Methodology II (DR Inference With and Without Positivity)
===========

Identification and Estimation Under Positivity
------------

Let :math:`Y(t)` be the potential outcome that would have been observed under treatment level :math:`T=t`. Consider a random sample :math:`\{(Y_i,T_i,\textbf{S}_i)\}_{i=1}^n \subset \mathbb{R}\times \mathbb{R} \times \mathbb{R}^d`. We assume the following basic identification conditions.

* **A1(a) (Consistency)** :math:`T_i=t` implies that :math:`Y_i=Y_i(t)`.
* **A1(b) (Unconfoundedness)** :math:`Y_i(t)` is conditionally independent of :math:`T` given :math:`\textbf{S}`.
* **A1(c) (Treatment Variation)** The conditional variance of :math:`T` given any :math:`\textbf{S}=\textbf{s}` is strictly positive, i.e., :math:`\text{Var}(T|\textbf{S}=\textbf{s})>0`.
* **(A2) (Positivity)** The conditional density :math:`p(t|\textbf{s})` is bounded above and away from zero almost surely for all :math:`t` and :math:`\textbf{s}`.

There are three main estimation strategies for :math:`t\mapsto m(t)=\mathbb{E}\left[Y(t)\right]` and :math:`t\mapsto \theta(t)=\frac{d}{dt}\mathbb{E}\left[Y(t)\right]` with observed data :math:`\left\{(Y_i,T_i,\textbf{S}_i)\right\}_{i=1}^n` listed as follows.

* **Regression Adjustment (RA) Estimators:** 

.. math::

    \hat{m}_{RA}(t)  = \frac{1}{n}\sum_{i=1}^n \hat{\mu}(t,\textbf{S}_i),

where :math:`\hat{\mu}(t,\textbf{s})` is any consistent estimator of the conditional mean outcome function :math:`\mu(t,\textbf{s})=\mathbb{E}(Y|T=t,\textbf{S}=\textbf{s})`. Similarly,

.. math::

    \hat{\theta}_{RA}(t)  = \frac{1}{n}\sum_{i=1}^n \hat{\beta}(t,\textbf{S}_i),
    
where :math:`\hat{\beta}(t,\textbf{s})` is any consistent estimator of :math:`\beta(t,\textbf{s})=\frac{\partial}{\partial t}\mu(t,\textbf{s})`. 
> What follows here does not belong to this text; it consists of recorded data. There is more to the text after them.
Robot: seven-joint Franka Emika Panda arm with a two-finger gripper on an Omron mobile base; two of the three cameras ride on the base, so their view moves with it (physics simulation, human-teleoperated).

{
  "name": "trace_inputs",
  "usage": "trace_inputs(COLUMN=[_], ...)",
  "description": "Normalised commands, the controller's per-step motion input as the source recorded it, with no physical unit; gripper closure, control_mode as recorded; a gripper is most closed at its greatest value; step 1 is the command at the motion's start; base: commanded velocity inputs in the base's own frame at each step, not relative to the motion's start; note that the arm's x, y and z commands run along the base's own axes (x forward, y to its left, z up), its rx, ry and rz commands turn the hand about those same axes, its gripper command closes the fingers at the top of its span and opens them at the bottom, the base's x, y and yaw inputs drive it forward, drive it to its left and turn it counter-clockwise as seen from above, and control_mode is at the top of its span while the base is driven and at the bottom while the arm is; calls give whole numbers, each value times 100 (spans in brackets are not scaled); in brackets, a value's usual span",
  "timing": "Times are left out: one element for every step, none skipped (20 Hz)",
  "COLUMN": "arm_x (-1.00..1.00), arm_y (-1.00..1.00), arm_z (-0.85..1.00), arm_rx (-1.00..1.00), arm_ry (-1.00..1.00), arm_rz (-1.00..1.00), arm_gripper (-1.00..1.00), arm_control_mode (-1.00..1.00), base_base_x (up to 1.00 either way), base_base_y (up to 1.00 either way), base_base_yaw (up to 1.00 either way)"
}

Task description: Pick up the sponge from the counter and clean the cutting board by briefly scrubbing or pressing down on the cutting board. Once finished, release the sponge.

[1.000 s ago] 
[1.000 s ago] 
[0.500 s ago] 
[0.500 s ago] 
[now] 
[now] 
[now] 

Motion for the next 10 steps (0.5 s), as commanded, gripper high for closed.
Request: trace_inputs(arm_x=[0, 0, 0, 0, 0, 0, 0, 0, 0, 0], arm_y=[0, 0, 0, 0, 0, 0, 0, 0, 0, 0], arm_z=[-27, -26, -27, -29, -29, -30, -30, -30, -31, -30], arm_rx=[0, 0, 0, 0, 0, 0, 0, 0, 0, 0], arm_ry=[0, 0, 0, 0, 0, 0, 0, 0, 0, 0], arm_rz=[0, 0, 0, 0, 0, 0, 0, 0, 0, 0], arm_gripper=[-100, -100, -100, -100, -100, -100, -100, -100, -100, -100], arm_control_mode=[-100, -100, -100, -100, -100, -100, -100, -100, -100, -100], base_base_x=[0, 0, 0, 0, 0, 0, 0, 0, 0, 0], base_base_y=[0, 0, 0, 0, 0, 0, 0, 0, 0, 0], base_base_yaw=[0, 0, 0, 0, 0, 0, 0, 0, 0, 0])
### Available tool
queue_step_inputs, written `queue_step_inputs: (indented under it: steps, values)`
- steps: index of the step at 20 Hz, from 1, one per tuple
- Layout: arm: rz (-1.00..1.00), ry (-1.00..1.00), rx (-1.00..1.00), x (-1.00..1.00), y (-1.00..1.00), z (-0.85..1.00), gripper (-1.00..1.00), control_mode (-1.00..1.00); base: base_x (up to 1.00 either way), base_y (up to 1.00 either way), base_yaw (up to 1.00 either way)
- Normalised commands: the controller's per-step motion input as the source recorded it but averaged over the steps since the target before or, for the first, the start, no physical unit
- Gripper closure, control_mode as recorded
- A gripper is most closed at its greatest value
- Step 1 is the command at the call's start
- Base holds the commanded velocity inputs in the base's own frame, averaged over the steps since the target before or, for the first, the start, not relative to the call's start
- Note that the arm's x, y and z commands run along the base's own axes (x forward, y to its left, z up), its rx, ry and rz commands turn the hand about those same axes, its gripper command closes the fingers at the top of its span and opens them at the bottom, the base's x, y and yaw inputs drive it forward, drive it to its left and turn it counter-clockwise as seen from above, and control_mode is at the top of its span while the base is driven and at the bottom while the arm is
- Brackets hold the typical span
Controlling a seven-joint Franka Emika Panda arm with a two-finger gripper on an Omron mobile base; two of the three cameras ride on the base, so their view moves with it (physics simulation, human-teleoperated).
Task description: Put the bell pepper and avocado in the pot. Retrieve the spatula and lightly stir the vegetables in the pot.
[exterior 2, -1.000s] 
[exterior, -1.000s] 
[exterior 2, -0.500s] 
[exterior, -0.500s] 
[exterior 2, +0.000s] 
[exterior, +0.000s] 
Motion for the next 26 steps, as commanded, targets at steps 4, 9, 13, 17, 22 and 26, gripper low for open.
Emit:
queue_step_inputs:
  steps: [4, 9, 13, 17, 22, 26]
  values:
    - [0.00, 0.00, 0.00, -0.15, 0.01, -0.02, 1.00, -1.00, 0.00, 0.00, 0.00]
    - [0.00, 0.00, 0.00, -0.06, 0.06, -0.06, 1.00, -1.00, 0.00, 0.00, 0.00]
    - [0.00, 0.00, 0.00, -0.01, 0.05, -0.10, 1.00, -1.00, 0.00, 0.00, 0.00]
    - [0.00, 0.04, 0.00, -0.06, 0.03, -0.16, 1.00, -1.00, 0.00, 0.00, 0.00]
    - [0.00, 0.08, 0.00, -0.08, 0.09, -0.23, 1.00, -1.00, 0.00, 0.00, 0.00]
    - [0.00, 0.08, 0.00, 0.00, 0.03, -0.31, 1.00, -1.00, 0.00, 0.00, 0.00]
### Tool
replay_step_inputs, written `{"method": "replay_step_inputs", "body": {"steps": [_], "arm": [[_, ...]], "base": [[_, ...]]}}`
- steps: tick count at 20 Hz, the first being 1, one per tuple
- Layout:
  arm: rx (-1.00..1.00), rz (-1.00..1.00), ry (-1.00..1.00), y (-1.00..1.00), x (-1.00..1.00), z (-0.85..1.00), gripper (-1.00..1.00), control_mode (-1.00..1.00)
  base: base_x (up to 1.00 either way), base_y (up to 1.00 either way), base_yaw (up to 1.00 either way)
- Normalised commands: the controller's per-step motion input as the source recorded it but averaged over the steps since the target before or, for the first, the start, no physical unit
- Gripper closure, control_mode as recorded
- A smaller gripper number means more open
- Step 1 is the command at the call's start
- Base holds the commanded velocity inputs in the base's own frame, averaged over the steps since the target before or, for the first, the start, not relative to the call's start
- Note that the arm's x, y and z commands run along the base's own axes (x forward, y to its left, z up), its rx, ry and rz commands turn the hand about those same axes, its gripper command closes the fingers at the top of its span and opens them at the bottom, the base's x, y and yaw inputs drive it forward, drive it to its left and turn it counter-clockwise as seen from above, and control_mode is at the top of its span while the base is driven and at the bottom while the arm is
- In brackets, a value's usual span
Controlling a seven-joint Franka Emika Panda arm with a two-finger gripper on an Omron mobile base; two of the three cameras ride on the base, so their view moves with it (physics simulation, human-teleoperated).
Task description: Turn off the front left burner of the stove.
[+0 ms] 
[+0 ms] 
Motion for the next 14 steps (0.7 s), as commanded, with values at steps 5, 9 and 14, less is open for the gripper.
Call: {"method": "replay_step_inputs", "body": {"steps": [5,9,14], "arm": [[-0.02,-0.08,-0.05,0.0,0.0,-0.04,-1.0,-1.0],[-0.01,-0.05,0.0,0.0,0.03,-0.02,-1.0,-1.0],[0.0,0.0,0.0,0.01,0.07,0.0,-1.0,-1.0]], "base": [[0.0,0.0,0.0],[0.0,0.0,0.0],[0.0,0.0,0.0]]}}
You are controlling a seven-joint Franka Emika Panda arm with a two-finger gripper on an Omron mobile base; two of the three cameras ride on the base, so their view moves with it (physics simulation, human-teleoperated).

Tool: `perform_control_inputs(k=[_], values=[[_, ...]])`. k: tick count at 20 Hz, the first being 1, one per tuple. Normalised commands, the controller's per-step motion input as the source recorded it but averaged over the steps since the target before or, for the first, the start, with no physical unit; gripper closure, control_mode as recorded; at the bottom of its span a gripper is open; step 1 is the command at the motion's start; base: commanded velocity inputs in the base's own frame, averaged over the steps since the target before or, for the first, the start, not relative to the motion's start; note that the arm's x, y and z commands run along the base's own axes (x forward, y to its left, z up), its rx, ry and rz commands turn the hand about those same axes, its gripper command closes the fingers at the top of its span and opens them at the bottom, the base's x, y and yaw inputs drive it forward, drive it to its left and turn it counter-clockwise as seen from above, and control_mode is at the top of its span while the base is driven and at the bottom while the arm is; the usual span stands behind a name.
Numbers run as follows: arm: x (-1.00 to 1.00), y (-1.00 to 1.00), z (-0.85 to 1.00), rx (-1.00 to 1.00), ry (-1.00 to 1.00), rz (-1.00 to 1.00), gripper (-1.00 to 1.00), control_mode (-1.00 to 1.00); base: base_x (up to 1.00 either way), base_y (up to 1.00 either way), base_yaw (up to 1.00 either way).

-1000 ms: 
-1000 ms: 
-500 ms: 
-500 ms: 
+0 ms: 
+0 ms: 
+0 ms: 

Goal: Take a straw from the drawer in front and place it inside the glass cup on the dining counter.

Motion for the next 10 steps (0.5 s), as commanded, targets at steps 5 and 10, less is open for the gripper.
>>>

* **Inverse Probability Weighting (IPW) Estimator:**

.. math::

    \hat{m}_{\mathrm{IPW}}(t) = \frac{1}{nh}\sum_{i=1}^n \frac{K\left(\frac{T_i-t}{h}\right)}{\hat{p}_{T|\textbf{S}}(T_i|\textbf{S}_i)}\cdot Y_i,
    
where :math:`h>0` is a smoothing bandwidth, :math:`K:\mathbb{R}\to [0,\infty)` is a kernel function, and :math:`\hat{p}(t|\textbf{s})` is a (consistent) estimator of the conditional density :math:`p(t|\textbf{s})`. Additionally,

.. math::

    \hat{\theta}_{\mathrm{IPW}}(t) = \frac{1}{nh^2}\sum_{i=1}^n \frac{Y_i\left(\frac{T_i-t}{h}\right)K\left(\frac{T_i-t}{h}\right)}{\kappa_2\cdot \hat{p}_{T|\textbf{S}}(T_i|\textbf{S}_i)},

where :math:`\kappa_2=\int u^2K(u)\,du>0`.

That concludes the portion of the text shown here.